Which lines below contain "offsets"? Pull them out.

** Opening Information shown block **

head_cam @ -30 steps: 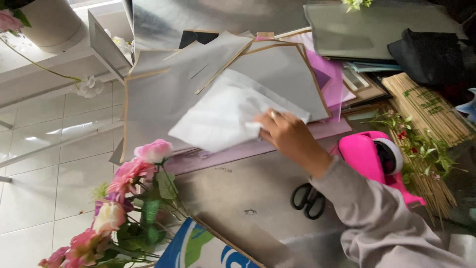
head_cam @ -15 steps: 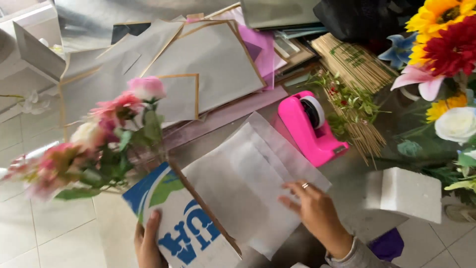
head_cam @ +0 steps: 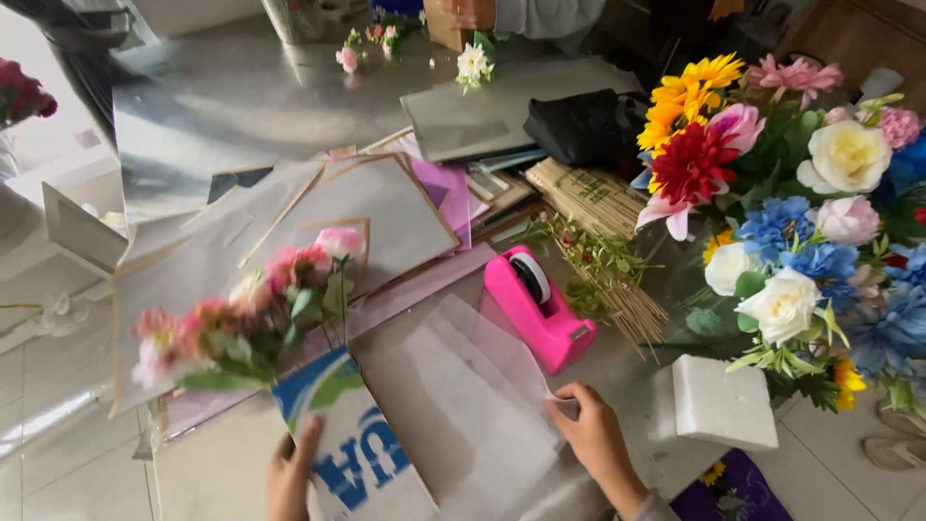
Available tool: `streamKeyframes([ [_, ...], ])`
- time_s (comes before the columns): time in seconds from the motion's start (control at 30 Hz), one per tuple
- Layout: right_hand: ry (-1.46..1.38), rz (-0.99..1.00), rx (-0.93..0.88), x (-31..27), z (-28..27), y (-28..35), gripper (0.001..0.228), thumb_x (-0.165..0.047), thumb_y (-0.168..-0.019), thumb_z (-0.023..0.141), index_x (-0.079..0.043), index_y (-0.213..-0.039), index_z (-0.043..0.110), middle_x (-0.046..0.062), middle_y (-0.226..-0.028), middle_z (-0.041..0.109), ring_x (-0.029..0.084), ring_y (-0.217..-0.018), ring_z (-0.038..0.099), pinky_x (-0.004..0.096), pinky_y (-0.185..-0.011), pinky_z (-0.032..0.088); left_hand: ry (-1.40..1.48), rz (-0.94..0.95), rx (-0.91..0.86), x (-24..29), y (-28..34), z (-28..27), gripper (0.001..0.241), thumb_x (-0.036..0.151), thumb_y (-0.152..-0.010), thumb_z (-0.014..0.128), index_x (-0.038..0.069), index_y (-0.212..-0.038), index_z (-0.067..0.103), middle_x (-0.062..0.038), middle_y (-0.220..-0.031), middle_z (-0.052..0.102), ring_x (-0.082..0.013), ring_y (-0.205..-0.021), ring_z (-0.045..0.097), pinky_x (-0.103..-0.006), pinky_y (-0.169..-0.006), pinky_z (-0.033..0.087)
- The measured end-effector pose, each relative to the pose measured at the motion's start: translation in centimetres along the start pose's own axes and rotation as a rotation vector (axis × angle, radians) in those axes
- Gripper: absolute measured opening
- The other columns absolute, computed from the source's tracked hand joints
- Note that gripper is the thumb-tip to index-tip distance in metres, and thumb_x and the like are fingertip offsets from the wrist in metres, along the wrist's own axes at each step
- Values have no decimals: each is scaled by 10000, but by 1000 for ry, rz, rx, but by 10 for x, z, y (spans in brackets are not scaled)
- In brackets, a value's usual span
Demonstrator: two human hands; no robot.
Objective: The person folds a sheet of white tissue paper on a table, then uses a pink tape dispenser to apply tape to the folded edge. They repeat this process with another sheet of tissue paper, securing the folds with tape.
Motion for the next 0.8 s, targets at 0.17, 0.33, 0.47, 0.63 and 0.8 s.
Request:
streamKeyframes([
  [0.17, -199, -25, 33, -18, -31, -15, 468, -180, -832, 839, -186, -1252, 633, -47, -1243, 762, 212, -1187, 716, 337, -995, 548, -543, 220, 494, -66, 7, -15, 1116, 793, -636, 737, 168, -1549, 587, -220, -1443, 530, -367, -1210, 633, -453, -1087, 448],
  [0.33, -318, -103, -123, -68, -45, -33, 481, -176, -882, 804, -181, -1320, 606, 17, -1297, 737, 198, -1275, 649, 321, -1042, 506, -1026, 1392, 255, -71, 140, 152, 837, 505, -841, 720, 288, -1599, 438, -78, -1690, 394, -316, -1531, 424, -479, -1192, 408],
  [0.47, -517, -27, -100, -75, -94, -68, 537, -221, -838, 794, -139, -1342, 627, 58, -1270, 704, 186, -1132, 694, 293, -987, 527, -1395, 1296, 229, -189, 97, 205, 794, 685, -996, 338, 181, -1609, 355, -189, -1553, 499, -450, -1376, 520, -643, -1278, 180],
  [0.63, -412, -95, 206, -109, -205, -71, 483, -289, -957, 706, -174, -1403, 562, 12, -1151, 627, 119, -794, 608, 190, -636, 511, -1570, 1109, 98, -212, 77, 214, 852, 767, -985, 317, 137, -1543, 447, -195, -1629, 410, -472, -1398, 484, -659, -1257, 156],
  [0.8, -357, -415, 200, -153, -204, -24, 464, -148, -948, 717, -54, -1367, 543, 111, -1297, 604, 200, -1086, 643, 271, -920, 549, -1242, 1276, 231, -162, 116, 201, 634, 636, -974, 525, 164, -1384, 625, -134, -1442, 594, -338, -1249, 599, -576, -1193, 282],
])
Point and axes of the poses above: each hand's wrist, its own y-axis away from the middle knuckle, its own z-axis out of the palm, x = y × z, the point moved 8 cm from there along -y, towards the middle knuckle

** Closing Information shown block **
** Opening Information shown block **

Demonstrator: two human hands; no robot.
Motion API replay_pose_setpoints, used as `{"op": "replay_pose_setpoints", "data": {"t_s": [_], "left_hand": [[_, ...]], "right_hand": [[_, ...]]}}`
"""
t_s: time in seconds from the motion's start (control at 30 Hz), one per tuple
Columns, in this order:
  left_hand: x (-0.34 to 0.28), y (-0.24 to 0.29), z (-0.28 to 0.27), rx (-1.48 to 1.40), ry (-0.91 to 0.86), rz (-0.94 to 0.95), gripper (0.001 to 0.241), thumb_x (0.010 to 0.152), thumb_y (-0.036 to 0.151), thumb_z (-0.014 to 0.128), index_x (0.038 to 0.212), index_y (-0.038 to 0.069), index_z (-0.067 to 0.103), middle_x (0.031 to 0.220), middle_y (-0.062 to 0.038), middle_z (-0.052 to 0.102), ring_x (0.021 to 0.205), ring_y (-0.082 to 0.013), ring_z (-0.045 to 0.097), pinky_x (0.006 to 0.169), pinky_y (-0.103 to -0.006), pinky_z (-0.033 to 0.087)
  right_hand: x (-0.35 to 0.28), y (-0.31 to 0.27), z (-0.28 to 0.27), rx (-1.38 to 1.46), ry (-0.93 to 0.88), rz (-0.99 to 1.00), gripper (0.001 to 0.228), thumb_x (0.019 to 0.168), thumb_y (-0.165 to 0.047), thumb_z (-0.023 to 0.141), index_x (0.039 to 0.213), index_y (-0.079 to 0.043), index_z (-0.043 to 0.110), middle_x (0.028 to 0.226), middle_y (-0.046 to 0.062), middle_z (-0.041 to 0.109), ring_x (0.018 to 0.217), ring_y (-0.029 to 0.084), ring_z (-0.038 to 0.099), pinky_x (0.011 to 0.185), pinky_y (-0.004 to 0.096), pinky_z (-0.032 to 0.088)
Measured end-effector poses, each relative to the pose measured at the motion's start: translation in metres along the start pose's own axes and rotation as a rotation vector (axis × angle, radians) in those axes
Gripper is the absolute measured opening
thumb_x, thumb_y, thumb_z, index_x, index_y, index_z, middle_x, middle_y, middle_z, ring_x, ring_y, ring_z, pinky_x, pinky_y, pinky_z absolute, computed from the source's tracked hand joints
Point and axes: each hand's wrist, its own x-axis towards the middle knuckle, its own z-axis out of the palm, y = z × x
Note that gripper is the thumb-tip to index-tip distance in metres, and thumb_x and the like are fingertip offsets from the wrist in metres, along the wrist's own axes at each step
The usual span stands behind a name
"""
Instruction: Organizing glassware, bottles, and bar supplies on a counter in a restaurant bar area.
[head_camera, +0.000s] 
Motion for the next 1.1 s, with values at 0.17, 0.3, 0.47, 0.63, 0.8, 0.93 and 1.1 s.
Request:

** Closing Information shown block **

# Result:
- Note that gripper is the thumb-tip to index-tip distance in metres, and thumb_x and the like are fingertip offsets from the wrist in metres, along the wrist's own axes at each step
Note that gripper is the thumb-tip to index-tip distance in metres, and thumb_x and the like are fingertip offsets from the wrist in metres, along the wrist's own axes at each step

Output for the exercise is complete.